Schon, who resigned as the chairman of the board last year, owns 9.6 percent of the bank’s shares. But he also has options to purchase an additional 42,000 shares that could bring his total stake to 14.5 percent of outstanding common shares.

Schon said he thinks the bank would be better off on its own for at least a few more years rather than selling now. “I think this transaction comes too soon to truly maximize value and that as the bank would have continued to grow and prosper, it would have been more likely that the bank could have been an acquirer instead of a seller,” he said in an email.

The merger that was first announced in October would create a bank with about $350 million in total assets and four branches here and in Los Angeles. By combining two small banks, the merged entity would have a much better chance of competing for business, the banks said.

In January, the transaction received approval from the Federal Reserve Bank of San Francisco. Approval from the state’s Department of Business Oversight was expected by last week. It still requires majority approval of both banks’ stockholders.
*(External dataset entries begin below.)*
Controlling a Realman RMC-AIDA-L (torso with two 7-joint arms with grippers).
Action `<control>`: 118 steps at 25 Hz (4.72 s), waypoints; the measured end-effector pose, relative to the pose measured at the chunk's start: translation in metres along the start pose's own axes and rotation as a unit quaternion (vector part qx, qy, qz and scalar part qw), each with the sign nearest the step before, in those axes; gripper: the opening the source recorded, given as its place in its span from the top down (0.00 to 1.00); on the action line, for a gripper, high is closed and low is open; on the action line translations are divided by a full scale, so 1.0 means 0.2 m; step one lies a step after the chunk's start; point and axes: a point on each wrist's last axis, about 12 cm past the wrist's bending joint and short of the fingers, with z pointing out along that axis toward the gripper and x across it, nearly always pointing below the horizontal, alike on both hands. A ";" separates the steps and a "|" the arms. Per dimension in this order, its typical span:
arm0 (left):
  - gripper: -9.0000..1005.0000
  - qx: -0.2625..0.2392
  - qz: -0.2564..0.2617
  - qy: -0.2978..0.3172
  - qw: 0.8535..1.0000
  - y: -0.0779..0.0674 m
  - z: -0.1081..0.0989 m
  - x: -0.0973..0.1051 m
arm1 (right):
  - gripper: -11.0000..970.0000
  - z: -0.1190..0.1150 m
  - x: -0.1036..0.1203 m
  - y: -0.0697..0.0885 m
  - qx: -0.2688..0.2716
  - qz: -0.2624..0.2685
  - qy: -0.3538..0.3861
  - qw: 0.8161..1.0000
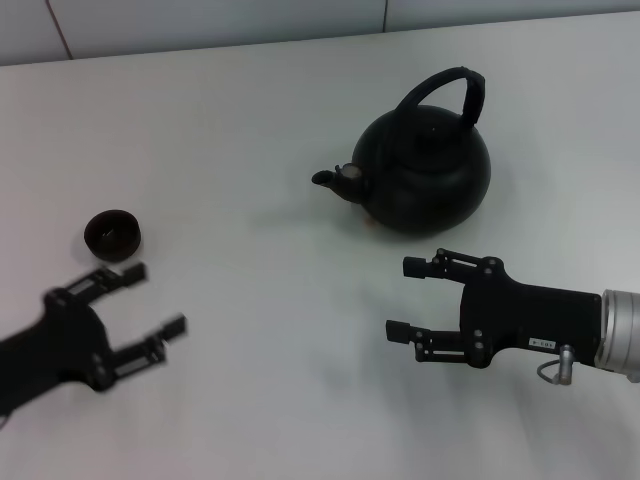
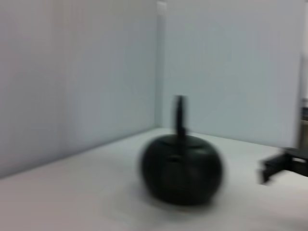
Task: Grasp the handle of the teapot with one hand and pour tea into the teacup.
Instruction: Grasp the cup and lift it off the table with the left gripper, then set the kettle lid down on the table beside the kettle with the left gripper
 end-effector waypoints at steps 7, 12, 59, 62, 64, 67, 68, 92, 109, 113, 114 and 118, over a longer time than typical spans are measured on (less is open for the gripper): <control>0.20 -0.113 -0.008 -0.024 0.993 0.08 -0.07 0.01 | 0.16 0.00 0.00 0.00 0.000 0.000 0.000 1.000; 0.20 -0.162 -0.002 -0.031 0.986 0.10 -0.08 0.03 | 0.16 0.00 0.00 0.00 0.000 0.001 -0.001 1.000; 0.20 -0.180 0.011 0.068 0.981 0.20 0.11 0.09 | 0.16 0.00 0.00 0.00 0.001 0.004 -0.003 1.000; 0.20 -0.182 0.010 0.071 0.981 0.22 0.13 0.08 | 0.16 0.00 0.00 0.00 0.002 0.004 -0.003 1.000; 0.20 -0.183 0.010 0.073 0.980 0.22 0.14 0.08 | 0.16 0.00 0.00 0.00 0.002 0.005 -0.004 1.000; 0.20 -0.182 0.012 0.076 0.980 0.22 0.16 0.08 | 0.16 0.00 0.00 0.00 0.002 0.005 -0.004 1.000; 0.20 -0.181 0.014 0.076 0.980 0.22 0.17 0.08 | 0.16 0.00 0.00 0.00 0.003 0.005 -0.004 1.000; 0.28 -0.174 0.024 0.077 0.981 0.23 0.22 0.06 | 0.17 -0.01 -0.01 0.00 0.005 0.006 -0.005 1.000; 0.31 -0.044 0.044 0.037 0.997 0.13 0.44 -0.05 | 0.16 -0.01 0.01 0.01 0.004 0.008 -0.003 1.000; 0.31 -0.019 0.052 0.037 0.998 0.12 0.52 -0.08 | 0.16 -0.02 0.01 0.01 0.004 0.009 -0.003 1.000; 0.31 -0.015 0.053 0.037 0.998 0.11 0.53 -0.09 | 0.16 -0.02 0.01 0.01 0.005 0.009 -0.003 1.000; 0.31 -0.009 0.058 0.038 0.998 0.12 0.57 -0.11 | 0.16 -0.02 0.01 0.01 0.005 0.010 -0.003 1.000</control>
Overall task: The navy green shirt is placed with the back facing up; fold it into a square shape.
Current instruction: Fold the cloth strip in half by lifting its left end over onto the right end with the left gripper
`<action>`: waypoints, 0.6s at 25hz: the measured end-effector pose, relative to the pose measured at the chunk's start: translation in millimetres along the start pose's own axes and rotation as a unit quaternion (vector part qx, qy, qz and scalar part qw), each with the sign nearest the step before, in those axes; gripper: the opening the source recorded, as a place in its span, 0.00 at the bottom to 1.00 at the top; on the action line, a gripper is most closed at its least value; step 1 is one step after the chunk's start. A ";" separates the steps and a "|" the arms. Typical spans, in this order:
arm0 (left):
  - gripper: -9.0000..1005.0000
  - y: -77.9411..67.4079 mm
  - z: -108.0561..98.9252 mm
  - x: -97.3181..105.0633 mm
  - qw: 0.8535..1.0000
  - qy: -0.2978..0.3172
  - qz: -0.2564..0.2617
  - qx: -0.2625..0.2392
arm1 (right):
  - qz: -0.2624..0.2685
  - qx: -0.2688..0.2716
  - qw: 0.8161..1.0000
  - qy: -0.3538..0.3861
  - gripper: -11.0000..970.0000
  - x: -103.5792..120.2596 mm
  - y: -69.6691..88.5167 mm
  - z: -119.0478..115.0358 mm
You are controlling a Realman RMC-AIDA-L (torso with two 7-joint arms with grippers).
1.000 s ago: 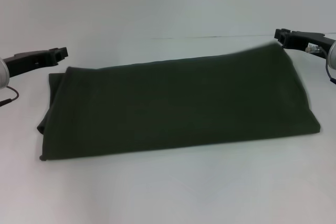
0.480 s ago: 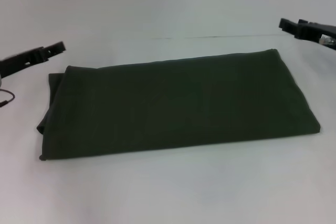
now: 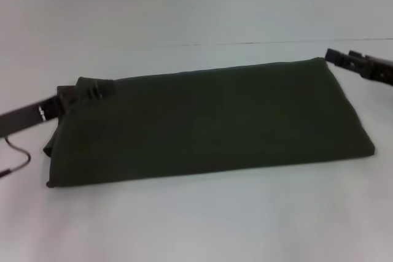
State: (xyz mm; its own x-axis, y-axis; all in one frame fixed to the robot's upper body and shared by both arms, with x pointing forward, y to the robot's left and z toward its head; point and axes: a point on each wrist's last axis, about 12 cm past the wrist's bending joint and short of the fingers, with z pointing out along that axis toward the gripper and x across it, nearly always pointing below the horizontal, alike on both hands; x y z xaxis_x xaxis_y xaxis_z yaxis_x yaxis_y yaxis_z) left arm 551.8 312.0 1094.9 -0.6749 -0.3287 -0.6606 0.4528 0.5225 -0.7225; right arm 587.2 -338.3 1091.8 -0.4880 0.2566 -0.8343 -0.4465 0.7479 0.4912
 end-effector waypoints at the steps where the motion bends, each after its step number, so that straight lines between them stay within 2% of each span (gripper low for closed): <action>1: 0.92 -1.5 -2.5 3.7 1.000 0.004 -0.011 0.009 | 0.005 -0.006 1.000 0.001 0.90 2.9 0.5 -4.3; 3: 0.92 -2.8 -10.3 13.4 0.999 0.011 -0.044 0.022 | 0.014 -0.014 1.000 0.003 0.90 8.9 0.2 -14.0; 7: 0.92 -0.8 -17.4 21.2 0.997 0.011 -0.077 0.020 | 0.023 -0.015 1.000 0.007 0.92 18.7 -1.8 -27.2; 15: 0.92 -1.8 -23.5 31.7 0.990 0.032 -0.133 0.026 | 0.017 -0.028 0.999 0.019 0.94 19.0 0.0 -29.4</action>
State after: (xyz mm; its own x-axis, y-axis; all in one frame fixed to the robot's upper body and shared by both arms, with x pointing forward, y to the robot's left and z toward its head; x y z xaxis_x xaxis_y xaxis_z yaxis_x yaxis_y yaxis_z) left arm 515.9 319.1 1080.1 -0.8094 -0.3977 -0.4321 0.2817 0.3827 -0.8799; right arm 555.9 -351.4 1083.3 -0.5307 0.2578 -0.8074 -0.4695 0.7037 0.5332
The proxy statement says Vibra Bank has secured agreements from the bank’s remaining directors and executive management but those agreements total only 15 percent of the total outstanding shares of 738,865.

If a majority of Vibra’s shareholders reject the proposed merger, Vibra could be obligated to pay Pacific Commerce Bank its transaction expenses of up to $200,000 and possibly an additional $400,000 termination fee, according to the proxy statement.

The transaction calls for PCB to pay Vibra shareholders 1.2 times Vibra’s tangible book value as of the month before the deal closes. As of Dec. 31, Vibra’s book value was $19.31, which means the per share to be paid is $23.53. That means the aggregate value for the single office bank is $17.4 million.

Frank Mercardante, CEO of Vibra since early 2014, said after transaction expenses are added in, and changes to its securities portfolio are factored, there’s not much change from the price when the deal was announced in October.

If the merger is completed, Mercardante will become chief executive for the merged bank that will be known as Pacific Commerce Bank, and he will receive a base salary of $300,000, an increase from his current annual salary of $216,000.

The proxy statement said the role of Scott Andrews, CEO of Pacific Commerce, post-merger ‘has not yet been determined.’ Mercardante gave no further details. In June, Andrews, who formerly was CEO of San Diego- based Sunrise Bank, signed a three-year contract with PCB, at an annual base salary of $267,800, with stepped increases this year and 2016 to nearly $276,000 and $284,000.

Counting his bonus, the value of options, and all other compensation, Andrews’ total package in 2013 came to $374,406, the proxy statement shows.

The deal calls for PCB’s top officers to be retained. They are Richard Koh, CFO; Gary Weitner, chief credit officer; Leonard Zazula, chief operations and risk officer; Georgiana Yoshioka, chief administrative officer; and Eric Karasawa, commercial banking manager. The average salary for the officers in 2013 was nearly $143,000.

Three of Vibra’s officers had change of control agreements that the bank negotiated. The largest payment would go to Chief Credit Officer Gail Jensen-Bigknife for about $187,000.

At the completion of the agreement, three Vibra directors would join the board of directors of the new bank: Max Freifeld, Luis Maizel, and Mercardante. The new board would have 12 members.

• • •

Vibra gets into black: Vibra reported 2014 net income of $931,000 compared with a net loss of $124,000 for 2013.

Total loans declined 16 percent to $89 million, while total deposits dropped 7 percent to $125 million. Total assets fell 5.5 percent to $140.4 million. The bank exceeds all the minimum capital ratios to be considered ‘well-capitalized,’ with total risk-based capital at 20.42 percent, or double the minimum.

• • •

SDCCU gets bigger: San Diego County Credit Union, the area’s largest credit union, grew by about $400 million last year to bring its total assets to about $6.7 billion.

The credit union reported 2014 net income of $95.5 million, up from $90 million in 2013.

SDCCU said its total membership expanded to nearly 280,000, an increase of about 8 percent from the prior year.